(Work instructions):
Transcribe the listing below from its opening line up to and including the line that contains "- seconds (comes"; reproduce nothing else.

────────────────────

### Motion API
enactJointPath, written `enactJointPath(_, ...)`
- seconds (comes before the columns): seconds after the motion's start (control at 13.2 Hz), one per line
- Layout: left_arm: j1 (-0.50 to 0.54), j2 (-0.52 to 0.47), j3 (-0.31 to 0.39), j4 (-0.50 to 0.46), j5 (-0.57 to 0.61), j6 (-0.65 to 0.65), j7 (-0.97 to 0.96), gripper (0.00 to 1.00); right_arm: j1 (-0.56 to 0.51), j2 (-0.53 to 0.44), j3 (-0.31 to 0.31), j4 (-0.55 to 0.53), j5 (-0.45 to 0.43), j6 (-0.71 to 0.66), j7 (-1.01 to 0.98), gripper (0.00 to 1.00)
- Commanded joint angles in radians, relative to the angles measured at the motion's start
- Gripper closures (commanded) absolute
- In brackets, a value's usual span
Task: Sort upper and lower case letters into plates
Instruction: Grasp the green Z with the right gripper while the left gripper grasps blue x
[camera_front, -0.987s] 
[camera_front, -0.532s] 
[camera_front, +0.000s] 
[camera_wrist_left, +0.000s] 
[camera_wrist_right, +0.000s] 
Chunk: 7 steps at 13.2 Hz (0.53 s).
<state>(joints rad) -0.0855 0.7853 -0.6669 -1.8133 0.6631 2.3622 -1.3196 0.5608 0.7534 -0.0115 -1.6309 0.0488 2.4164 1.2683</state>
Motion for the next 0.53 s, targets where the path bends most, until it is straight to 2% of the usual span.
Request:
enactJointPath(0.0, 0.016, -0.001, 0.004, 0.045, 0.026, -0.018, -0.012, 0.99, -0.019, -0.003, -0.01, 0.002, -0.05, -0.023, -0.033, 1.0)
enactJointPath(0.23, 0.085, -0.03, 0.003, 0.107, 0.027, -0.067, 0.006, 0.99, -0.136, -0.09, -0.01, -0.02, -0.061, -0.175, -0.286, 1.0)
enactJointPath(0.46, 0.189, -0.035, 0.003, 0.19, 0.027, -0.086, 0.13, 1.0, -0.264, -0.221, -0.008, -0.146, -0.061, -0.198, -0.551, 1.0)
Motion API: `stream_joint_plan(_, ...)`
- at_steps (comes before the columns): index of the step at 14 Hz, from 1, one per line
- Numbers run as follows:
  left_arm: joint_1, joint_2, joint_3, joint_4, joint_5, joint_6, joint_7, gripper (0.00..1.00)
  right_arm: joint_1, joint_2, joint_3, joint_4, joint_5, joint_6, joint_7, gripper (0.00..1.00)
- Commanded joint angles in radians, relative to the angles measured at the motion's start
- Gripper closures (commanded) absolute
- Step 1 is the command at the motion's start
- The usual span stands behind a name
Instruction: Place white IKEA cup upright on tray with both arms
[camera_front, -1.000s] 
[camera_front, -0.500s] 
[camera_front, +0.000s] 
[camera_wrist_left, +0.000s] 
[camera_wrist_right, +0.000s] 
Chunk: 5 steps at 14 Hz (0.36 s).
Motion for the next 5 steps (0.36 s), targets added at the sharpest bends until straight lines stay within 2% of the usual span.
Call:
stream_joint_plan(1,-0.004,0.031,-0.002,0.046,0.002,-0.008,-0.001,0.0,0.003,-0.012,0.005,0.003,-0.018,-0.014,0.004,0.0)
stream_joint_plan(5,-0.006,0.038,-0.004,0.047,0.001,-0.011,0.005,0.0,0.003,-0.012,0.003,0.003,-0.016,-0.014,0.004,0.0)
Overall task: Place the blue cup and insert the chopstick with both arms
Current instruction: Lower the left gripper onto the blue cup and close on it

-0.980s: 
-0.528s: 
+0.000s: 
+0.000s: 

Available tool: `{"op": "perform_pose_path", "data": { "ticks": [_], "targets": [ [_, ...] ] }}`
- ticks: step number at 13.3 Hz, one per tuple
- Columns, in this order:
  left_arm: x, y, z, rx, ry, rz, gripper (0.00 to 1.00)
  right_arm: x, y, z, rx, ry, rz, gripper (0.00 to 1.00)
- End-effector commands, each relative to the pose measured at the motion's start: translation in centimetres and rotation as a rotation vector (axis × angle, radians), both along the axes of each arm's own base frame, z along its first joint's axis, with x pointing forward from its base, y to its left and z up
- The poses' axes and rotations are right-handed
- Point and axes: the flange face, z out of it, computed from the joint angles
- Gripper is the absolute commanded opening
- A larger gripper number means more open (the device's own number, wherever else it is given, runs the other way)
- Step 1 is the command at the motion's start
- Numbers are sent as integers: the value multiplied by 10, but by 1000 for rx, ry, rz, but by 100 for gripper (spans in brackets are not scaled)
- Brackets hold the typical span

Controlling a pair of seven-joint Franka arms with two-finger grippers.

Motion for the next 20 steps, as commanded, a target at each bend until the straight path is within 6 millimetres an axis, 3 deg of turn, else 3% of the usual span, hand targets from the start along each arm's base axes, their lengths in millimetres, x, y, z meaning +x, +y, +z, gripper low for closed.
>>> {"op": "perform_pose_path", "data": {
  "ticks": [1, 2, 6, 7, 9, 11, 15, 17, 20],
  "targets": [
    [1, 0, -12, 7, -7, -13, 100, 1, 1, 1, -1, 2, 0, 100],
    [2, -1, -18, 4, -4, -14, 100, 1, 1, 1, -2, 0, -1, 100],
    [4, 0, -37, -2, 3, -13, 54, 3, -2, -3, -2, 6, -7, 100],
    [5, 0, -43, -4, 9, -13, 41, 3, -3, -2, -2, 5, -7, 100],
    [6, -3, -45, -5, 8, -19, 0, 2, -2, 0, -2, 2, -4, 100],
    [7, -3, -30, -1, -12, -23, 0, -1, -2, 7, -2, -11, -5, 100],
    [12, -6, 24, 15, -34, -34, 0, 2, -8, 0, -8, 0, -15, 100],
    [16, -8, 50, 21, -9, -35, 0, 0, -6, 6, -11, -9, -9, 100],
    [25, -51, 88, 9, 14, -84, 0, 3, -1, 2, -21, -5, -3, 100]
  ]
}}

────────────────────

(Answer for the task):
### Motion API
enactJointPath, written `enactJointPath(_, ...)`
- seconds (comes before the columns): seconds after the motion's start (control at 13.2 Hz), one per line

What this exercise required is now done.